The Palestinian Council held a meeting to welcome Chinese President Jiang Zemin, who was the first Chinese Head of State to visit the Palestinian territory. In his statement, Chairman Arafat expressed his belief that China, as a country with increasing international influence, would continue to help the realization of peace [in the Middle East] based on relevant UN resolutions. (XINHUA)

A senior Israeli official said Prime Minister Barak was prepared to promise Israeli recognition of a Palestinian state as part of a final peace agreement with the Palestinians, expected in May, and in exchange for concessions on territory. When asked about this, Chairman Arafat said: ''It's not true. Such reports in the Israel media aim to weaken our morale, and our stand is firm and clear: land for peace according to the Arab-Israeli agreements.''Two French newspapers also reported that Mr. Barak was prepared to offer the Palestinians five Arab villages in the Jerusalem area, and a 12 percent further redeployment from the West Bank, to advance the negotiations. Citing a ''senior Palestinian source,'' the newspapers said Mr. Barak would announce that to his Cabinet on 16 April. However, an adviser to Mr. Barak said such an announcement was unlikely. (The New York Times)

Near the “Brakha” settlement in the West Bank, six armed Israeli settlers assaulted a 71-year-old Palestinian woman, threatening to bury her alive. A passing Palestinian motorist stopped the attack, taking the woman to a hospital for treatment for bruises and shock. (LAW)


Prime Minister Barak said that Israel would not annex Palestinian villages near Jerusalem but would seek to annex most Israeli settlements in a final agreement,saying: ''We have always prayed toward Jerusalem and have never directed any prayer toward Aizariya and Abu Dis. The annexation of those 50,000 to 70,000 Palestinians serves neither the security nor any other national interest of Israel." Mr. Barak added that Israel might make a "down payment" on future land transfers, possibly handing over Palestinian villages near Jerusalem. Yediot Aharonot later reported that the idea of a “down payment” came from Washington. (The New York Times)

Senior Israeli officials confirmed that under the right conditions, Israel would formally recognize a Palestinian State. The five officials who have made statements since 15 April are Internal Security Minister Ben Ami, Regional Cooperation Minister Shimon Peres, Minister without Portfolio Haim Ramon, Education Minister Sarid, and Deputy Defence Minister Ephraim Sneh. (The Washington Post)

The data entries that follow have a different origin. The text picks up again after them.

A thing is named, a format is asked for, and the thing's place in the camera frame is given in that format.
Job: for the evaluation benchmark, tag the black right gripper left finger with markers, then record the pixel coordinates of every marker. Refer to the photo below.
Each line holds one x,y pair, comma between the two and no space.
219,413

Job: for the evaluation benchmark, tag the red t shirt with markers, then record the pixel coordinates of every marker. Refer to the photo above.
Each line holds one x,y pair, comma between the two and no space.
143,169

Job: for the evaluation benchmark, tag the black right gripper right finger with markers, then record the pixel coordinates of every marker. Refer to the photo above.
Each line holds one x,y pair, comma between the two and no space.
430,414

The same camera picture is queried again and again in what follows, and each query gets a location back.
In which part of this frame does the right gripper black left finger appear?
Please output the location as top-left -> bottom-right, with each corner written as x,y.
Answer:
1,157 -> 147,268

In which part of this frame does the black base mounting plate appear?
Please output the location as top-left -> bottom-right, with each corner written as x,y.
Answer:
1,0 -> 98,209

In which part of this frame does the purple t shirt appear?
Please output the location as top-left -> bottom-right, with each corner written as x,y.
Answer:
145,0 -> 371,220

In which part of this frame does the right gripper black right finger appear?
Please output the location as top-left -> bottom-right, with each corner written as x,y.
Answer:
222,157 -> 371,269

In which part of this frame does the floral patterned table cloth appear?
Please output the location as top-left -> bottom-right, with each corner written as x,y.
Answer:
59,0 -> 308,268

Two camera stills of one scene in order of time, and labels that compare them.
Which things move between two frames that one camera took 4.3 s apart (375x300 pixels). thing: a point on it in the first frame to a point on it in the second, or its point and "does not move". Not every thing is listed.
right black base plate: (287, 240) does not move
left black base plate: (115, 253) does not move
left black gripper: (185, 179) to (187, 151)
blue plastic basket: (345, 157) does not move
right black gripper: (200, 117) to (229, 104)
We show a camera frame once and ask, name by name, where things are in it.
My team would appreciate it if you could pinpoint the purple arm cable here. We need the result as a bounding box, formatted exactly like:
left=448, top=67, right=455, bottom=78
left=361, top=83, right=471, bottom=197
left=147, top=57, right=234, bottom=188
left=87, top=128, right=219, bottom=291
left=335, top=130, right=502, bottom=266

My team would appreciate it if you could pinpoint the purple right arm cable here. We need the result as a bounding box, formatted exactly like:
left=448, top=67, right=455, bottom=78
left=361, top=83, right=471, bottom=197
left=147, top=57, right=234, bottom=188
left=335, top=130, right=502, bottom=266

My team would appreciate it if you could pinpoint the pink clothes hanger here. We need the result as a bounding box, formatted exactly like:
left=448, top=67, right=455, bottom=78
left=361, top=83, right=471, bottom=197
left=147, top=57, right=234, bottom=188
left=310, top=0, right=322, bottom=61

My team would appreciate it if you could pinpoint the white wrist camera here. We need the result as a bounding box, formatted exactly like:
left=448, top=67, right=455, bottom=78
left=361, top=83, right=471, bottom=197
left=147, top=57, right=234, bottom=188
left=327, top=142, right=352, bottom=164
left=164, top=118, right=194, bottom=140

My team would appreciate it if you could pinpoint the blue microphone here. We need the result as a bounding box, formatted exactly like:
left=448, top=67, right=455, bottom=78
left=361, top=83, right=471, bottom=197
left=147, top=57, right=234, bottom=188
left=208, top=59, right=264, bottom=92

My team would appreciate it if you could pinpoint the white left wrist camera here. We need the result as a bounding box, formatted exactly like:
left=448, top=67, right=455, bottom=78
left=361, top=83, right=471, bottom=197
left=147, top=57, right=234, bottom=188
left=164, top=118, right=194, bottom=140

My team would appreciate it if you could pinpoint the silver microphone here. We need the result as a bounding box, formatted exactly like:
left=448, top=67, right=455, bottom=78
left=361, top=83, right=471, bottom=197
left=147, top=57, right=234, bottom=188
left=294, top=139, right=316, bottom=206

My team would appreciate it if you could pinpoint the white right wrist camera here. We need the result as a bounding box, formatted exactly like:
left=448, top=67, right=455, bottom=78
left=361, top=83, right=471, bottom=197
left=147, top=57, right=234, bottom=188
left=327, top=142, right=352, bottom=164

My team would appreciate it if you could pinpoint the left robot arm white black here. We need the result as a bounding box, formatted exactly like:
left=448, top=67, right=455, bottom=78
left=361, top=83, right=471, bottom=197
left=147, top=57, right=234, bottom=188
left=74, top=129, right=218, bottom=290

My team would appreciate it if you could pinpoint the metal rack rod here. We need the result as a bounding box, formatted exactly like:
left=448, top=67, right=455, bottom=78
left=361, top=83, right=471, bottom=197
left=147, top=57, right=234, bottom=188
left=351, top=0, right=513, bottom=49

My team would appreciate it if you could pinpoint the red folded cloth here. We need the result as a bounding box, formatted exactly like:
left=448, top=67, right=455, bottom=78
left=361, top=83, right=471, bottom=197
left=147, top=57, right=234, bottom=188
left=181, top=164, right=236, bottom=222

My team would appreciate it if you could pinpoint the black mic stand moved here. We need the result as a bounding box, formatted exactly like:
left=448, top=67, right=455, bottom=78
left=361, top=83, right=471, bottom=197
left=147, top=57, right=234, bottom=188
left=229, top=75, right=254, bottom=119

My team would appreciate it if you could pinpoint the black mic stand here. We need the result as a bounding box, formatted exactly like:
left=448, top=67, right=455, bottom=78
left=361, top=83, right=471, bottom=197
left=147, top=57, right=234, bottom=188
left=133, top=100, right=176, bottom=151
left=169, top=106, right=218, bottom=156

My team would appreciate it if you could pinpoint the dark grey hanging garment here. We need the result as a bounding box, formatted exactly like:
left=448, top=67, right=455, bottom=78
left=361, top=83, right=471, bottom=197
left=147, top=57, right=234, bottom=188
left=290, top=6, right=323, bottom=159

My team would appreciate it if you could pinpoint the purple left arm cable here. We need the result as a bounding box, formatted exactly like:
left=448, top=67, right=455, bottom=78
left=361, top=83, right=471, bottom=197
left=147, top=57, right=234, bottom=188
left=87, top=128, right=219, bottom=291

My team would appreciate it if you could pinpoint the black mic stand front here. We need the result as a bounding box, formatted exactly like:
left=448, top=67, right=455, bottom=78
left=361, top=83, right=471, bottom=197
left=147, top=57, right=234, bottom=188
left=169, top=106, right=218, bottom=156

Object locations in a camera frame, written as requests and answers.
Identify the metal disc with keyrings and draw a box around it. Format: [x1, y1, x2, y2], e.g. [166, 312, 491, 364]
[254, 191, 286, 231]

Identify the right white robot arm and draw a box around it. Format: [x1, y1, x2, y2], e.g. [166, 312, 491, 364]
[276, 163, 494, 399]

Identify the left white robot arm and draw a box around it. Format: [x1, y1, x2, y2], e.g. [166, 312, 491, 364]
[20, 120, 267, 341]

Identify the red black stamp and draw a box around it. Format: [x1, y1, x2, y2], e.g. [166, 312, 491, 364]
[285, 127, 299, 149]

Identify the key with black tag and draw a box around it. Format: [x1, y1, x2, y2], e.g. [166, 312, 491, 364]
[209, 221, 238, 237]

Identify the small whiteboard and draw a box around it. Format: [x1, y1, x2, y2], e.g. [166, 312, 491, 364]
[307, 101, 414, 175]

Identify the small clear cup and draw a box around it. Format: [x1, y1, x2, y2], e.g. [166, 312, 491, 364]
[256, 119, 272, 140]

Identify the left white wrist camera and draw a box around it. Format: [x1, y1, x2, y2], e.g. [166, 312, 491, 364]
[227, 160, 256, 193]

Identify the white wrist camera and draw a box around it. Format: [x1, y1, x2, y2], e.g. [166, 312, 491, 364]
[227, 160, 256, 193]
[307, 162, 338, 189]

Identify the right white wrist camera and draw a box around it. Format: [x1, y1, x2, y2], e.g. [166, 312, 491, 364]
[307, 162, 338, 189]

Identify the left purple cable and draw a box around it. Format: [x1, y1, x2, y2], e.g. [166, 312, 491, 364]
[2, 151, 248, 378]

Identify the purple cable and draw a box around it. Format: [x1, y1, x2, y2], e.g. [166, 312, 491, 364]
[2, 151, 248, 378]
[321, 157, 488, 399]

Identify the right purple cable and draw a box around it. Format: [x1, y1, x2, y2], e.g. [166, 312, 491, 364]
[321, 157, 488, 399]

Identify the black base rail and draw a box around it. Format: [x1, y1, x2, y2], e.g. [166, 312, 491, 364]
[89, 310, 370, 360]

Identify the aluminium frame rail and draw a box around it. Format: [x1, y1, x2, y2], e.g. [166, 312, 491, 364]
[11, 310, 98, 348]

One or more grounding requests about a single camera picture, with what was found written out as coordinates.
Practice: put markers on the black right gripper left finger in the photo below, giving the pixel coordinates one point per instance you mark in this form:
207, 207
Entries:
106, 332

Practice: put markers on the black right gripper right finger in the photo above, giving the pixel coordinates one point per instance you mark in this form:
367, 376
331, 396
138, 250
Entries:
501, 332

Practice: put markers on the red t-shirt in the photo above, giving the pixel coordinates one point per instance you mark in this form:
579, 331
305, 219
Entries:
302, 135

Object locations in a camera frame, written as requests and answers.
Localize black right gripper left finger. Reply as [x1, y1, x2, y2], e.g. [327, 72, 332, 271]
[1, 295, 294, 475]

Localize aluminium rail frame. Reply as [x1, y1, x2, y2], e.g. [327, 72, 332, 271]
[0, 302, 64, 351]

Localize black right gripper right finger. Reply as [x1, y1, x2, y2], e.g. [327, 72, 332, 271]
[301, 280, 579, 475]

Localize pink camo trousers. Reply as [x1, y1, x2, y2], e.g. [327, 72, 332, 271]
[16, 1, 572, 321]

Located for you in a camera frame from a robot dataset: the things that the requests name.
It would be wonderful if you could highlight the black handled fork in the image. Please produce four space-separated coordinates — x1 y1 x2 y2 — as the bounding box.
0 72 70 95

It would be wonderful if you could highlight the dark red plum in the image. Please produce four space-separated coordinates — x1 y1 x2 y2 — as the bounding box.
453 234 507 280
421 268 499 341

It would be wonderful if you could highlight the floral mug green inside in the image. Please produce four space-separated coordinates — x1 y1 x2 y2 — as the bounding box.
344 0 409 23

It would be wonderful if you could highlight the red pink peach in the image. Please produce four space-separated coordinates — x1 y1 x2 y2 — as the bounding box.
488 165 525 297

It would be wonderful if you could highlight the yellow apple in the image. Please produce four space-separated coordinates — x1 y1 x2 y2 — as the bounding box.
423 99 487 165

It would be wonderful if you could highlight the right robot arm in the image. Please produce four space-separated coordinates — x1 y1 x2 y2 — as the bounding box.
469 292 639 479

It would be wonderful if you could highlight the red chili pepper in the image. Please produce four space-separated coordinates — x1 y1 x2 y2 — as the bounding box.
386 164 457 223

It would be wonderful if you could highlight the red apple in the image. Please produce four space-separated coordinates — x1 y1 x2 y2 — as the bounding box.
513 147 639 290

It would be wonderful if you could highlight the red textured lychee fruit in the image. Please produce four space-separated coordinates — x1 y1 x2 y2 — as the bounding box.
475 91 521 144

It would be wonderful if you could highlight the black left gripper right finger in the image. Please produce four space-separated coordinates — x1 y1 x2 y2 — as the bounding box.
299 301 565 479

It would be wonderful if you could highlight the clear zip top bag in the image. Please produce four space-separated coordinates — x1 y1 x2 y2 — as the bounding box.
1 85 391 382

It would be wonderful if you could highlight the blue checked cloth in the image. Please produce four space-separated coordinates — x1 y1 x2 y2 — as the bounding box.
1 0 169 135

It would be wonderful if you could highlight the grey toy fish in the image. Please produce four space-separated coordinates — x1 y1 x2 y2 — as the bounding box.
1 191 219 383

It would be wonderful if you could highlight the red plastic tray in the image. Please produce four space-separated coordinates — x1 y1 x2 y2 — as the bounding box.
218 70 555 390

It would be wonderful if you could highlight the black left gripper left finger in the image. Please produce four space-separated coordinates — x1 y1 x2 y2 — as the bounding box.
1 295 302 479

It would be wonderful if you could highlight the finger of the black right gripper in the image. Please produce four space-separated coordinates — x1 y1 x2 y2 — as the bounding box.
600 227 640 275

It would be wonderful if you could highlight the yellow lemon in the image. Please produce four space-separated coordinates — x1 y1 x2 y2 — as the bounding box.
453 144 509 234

Palestinians marking Prisoners’ Day clashed with Israeli soldiers in Bethlehem during a demonstration demanding the release of 1,635 Palestinian prisoners held in 11 Israeli jails. Israeli soldiers fired tear gas and rubber-coated bullets, lightly wounding six protesters. The Palestinian Prisoners and Human Rights Association (Addameer), said detainees would go on a hunger strike and boycott court sessions at some point in further protest. (Reuters)

Prime Minister Barak told Israeli TV that a future Palestinian State should have territorial continuity, and be more than an autonomous area with increased powers or a protectorate. He added that he favoured a separation between Israelis and Palestinians, with each living in their own place, in mutual respect and cooperation. He reiterated that he would not accept a return to the borders in force in June 1967, and that he intended to annex those parts of the West Bank where most Jewish settlers lived. He would also not accept a foreign army on the west bank of the Jordan River. (AFP)

The UN Human Rights Committee adopted resolution 2000/6 “Question of the violation of human rights in the occupied Arab territories, including Palestine,” demanding a halt to Israeli settlement construction in the Occupied Palestinian Territory. Thirty-one of the fifty-three member countries voted in favour, while the United States voted against and 19 countries, including seven EU states, abstained. (Foundation for Middle East Peace)


The IDF demolished three Palestinian houses in the village Issawiya, in “Area C” outside Jerusalem. (LAW)


In Washington, President Clinton held three-hour talks with Chairman Arafat on final status negotiations, saying that at the request of both sides, the US would take a more active role in Mideast peace talks, but that both sides must make the necessary compromises. Mr. Clinton, speaking just before greeting Mr. Arafat, said there were ''risks and difficulties'' for both sides. But if they were willing to work at resolving the differences, he said, ''I will do whatever we can.'' Mr. Arafat also had lunch with the Secretary of State Albright in the garden of her Georgetown home.The US said that the negotiations were set to resume after Passover ended on 27 April,and as there had not been enough progress in the Bolling sessions to meet the target date of 13 May, all efforts would be directed toward the 13 September deadline. (The New York Times)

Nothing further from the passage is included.